Meister Eckhart was a Christian theologian and mystic born in 13th century Germany. He became famous as a talented preacher and his sermons, unusual and disruptive to the church dogma and ritual, caused him troubles. Largely forgotten until the 19th century, he is now appreciated as one of the foremost exponent of the spiritual endeavour. The universal qualities of his message extend far beyond the usual Christian jargon and make it accessible for all who have a deep interest in these matters.

Starting with the famous biblical expression ‘Blessed are the poor in spirit’, he endeavours to describe the qualities that are to be found in a truly poor man, and that are a prerequisite to any real understanding of truth. In his own words, and in just a few passing sentences, he exposes nothing less than the nature of our true being, of free will, the pervading presence of consciousness in all beings, the blissful nature of God’s presence, the non-objective and empty substance of God, Its timeless and immortal nature, and the oneness that pervades all and everything. Be this piece a prayer illuminating these few Latin words contained in the picture above: ‘Trahe nos post te’, ‘Draw us to you’

~

Whoever is to be poor in spirit 
must be poor in all his own knowing 
so that he knows nothing of God, 
nothing of any created object, 
and nothing of himself
.”
~ Meister Eckhart

~

 

Beati pauperes spiritu, quia ipsorum est regnum coelorum.

Ultimate bliss speaking in its wisdom, said: ‘Blessed are the poor in spirit for theirs is the kingdom of heaven’ (Mathew 5,3). All angels, all saints, and all creatures that have been born, must be silent when this eternal wisdom of the Father speaks, because all the wisdom of the angels and all creatures is as pure nothing when compared to the limitless wisdom of God. This wisdom has said that the poor are blessed.

Now, there are two kinds of poverty. The first is an external poverty and it is good and very much to be praised in one who accepts such poverty willingly, out of love for our Lord Jesus Christ, because He, likewise, was poor on earth. I will not speak of this poverty any further. Then, there is yet another poverty, an internal poverty, which underlies each word of our Lord when He says ‘Blessed are the poor in spirit’.

Now I beg you to be likewise so that you can understand his words; for I tell you by the eternal truth: if you are not identical with this truth about which we will now speak you cannot possibly understand me.

Some people have asked me what poverty is in itself, and what a poor man would be. We will now answer them.
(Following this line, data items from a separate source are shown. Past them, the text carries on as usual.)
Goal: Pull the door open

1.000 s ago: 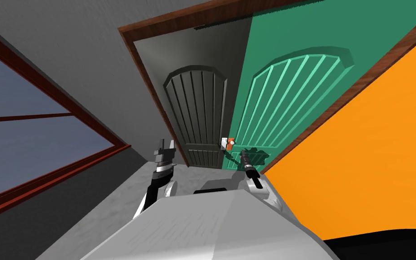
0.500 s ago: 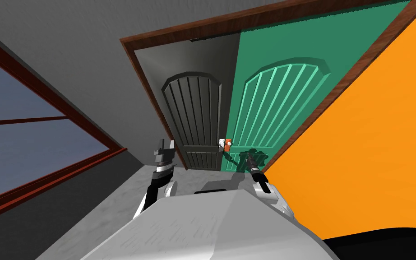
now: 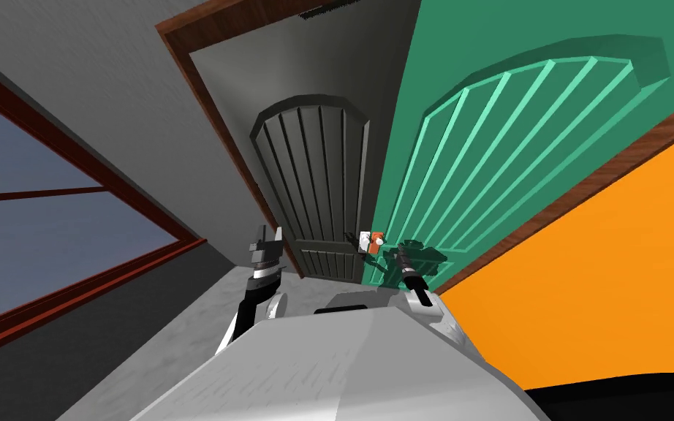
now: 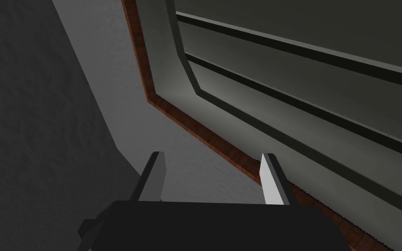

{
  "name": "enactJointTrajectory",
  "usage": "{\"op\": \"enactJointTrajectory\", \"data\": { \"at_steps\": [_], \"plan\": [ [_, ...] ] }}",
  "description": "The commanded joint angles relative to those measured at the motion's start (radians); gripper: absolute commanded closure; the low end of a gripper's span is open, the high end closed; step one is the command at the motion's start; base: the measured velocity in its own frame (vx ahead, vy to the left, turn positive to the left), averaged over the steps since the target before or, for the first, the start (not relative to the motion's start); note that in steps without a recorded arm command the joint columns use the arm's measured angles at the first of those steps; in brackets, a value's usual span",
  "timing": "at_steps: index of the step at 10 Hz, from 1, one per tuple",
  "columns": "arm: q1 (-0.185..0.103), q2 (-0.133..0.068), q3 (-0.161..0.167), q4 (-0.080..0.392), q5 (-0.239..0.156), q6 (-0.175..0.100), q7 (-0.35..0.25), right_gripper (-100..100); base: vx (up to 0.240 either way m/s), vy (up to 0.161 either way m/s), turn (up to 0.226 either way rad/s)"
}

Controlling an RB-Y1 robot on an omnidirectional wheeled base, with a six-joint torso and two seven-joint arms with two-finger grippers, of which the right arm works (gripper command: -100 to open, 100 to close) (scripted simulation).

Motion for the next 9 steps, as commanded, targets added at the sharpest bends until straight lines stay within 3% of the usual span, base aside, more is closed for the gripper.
{"op": "enactJointTrajectory", "data": {
  "at_steps": [1,2,3,4,9],
  "plan": [
    [-0.024,0.013,0.028,-0.007,0.003,-0.007,0.001,-100,0.217,0.035,0.202],
    [-0.036,0.020,0.043,-0.010,0.004,-0.011,0.001,-100,0.242,0.109,0.204],
    [-0.029,0.013,0.032,-0.004,0.003,-0.010,0.000,-100,0.105,0.055,0.031],
    [-0.029,0.013,0.032,-0.004,0.003,-0.010,0.000,100,-0.013,-0.011,-0.033],
    [-0.029,0.013,0.032,-0.004,0.003,-0.010,0.000,100,-0.021,-0.007,0.007]
  ]
}}
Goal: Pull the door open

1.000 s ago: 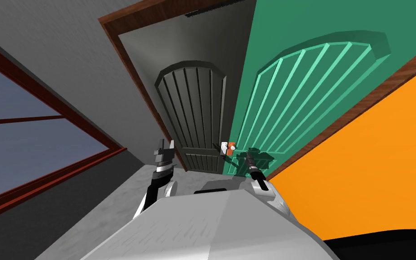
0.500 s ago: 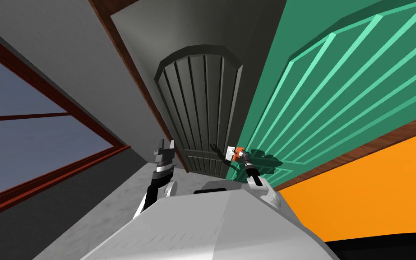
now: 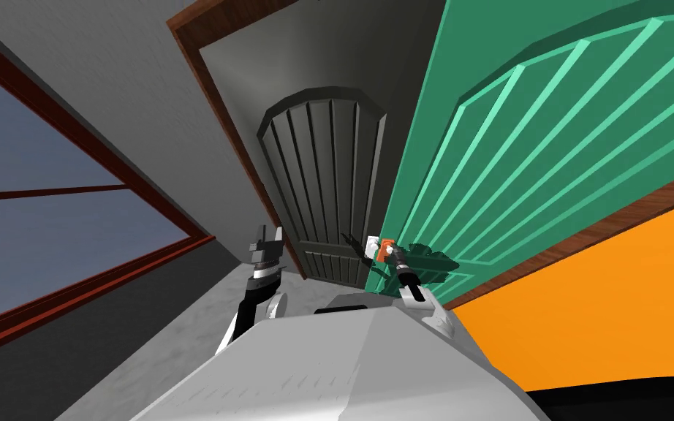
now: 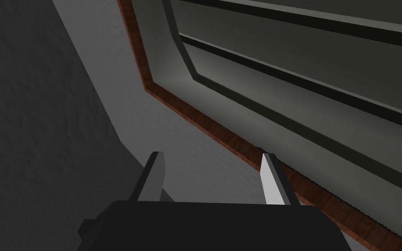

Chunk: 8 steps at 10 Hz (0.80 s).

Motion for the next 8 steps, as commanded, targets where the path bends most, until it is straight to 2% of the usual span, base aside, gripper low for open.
{"op": "enactJointTrajectory", "data": {
  "at_steps": [1,3,4,8],
  "plan": [
    [0.021,-0.014,-0.024,0.006,-0.004,0.005,-0.003,100,-0.140,-0.054,-0.153],
    [0.040,-0.030,-0.040,0.011,-0.006,0.007,-0.009,100,-0.210,-0.085,-0.086],
    [0.036,-0.024,-0.032,0.010,-0.003,-0.005,-0.013,-100,-0.191,0.004,0.022],
    [0.051,-0.017,0.003,-0.031,0.009,-0.018,-0.040,-100,-0.182,0.108,0.048]
  ]
}}
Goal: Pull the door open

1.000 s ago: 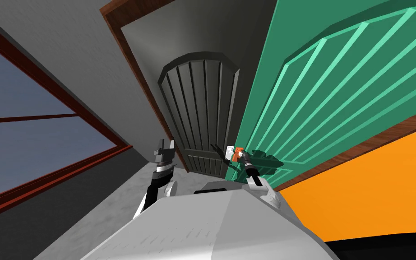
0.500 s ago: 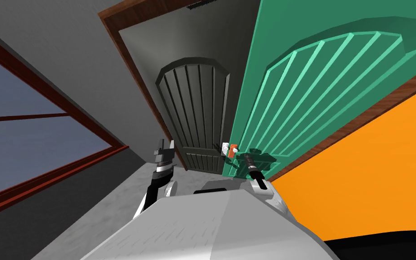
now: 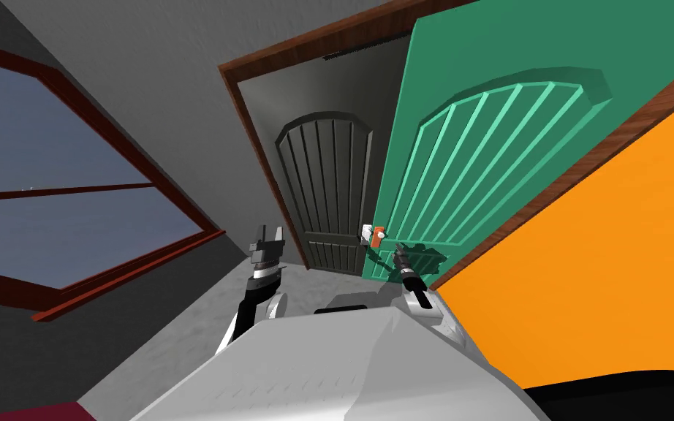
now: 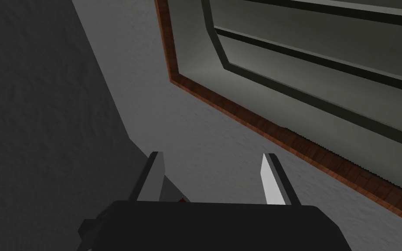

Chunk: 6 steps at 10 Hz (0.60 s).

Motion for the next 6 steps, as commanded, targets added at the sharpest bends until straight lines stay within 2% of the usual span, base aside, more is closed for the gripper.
{"op": "enactJointTrajectory", "data": {
  "at_steps": [1,4,5,6],
  "plan": [
    [0.000,0.000,0.000,0.000,0.000,0.000,0.000,-100,-0.076,0.040,0.007],
    [0.025,-0.023,-0.064,0.023,-0.010,0.026,0.008,-100,-0.027,-0.031,-0.154],
    [0.022,-0.028,-0.082,0.031,-0.013,0.037,0.014,-100,0.106,-0.074,-0.094],
    [0.017,-0.027,-0.081,0.031,-0.013,0.039,0.015,-100,0.183,-0.063,-0.008]
  ]
}}
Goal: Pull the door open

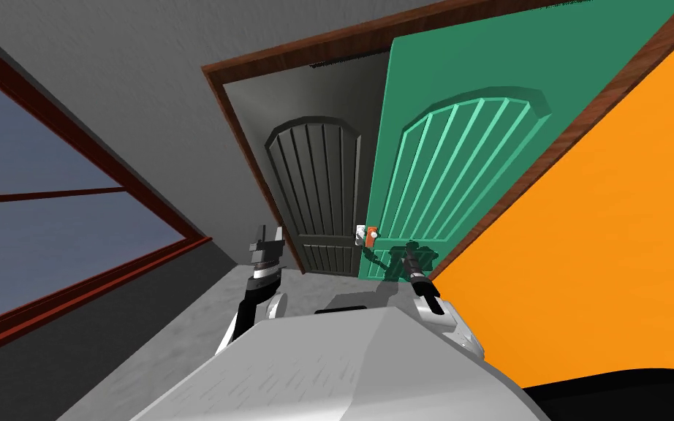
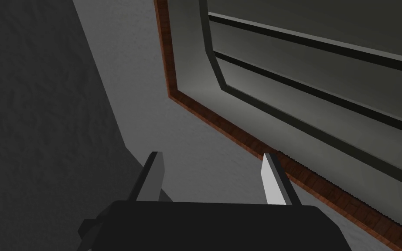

Bishop Albert says: ‘A poor man is a man for whom all things that God ever created are not sufficient’, and that is well said. But we say even better and take poverty in a higher way: A poor man is one who wants nothing and knows nothing and has nothing. I will speak on each of these three points and I beg you for the love of God to understand this truth, if you can. However, if you do not understand, do not worry on that account because I am going to speak of a truth such that only a few good people will understand.

First, we say that a poor man is one who wants nothing. Many people fail to understand this statement correctly; they are the ones who cling to their selfish ‘I’ in their spiritual practices and in their external good actions, which they take to be great accomplishments. God have mercy on such people who know so little of the divine truth! These men are called holy on the basis of external appearance, but internally they are asses, because they do not comprehend the deep meaning of the divine truth. To be sure, these men too say that a poor man is one who wants nothing. However, they mean by that that a man should live in such a way that he no longer fulfills his own will in anything, but that he tries to fulfill the very dear will of God. In doing so, these men are good, because they mean well; for that we will praise them. May God in his mercy give them the Kingdom of Heaven. But I say by the divine truth that these men are not poor and are not even like poor men. They are seen to be great only in the eyes of those who do not know any better. But I say that they are asses who understand nothing of the divine truth. Because of their good intentions may they reach the Kingdom of Heaven; but they know nothing of the poverty about which I will now speak.

If someone were to ask me now what a poor man is who wants nothing, I would answer by saying that as long as a man still somehow has the will to fulfill the very dear will of God, that man does not have the poverty we are talking about; for this man still wills to satisfy God’s will, and this is not true poverty. For, if a man has true poverty, then he must be as free of his own will now, as a creature, as he was before he was created. For I am telling you by the eternal truth, as long as you have the will to fulfill God’s will and are longing for eternity and for God, you are not truly poor. For only one who wills nothing and desires nothing is a poor man.

When I stood in my original source, I had no God, and I was the origin of my own self. There, I willed and desired nothing, because I was pure being and self knowing, pure enjoyment of the truth. There I willed my self and nothing else; what I willed, I was, and what I was, I willed, and I stood empty of God and all created things. However, as I went out, of my own free will, and received my created being, then I had a God; for before the creatures existed, God was not God; rather, He was that He was. When the creatures came into existence and acquired their created being, then God was not God in Himself but he was God in them.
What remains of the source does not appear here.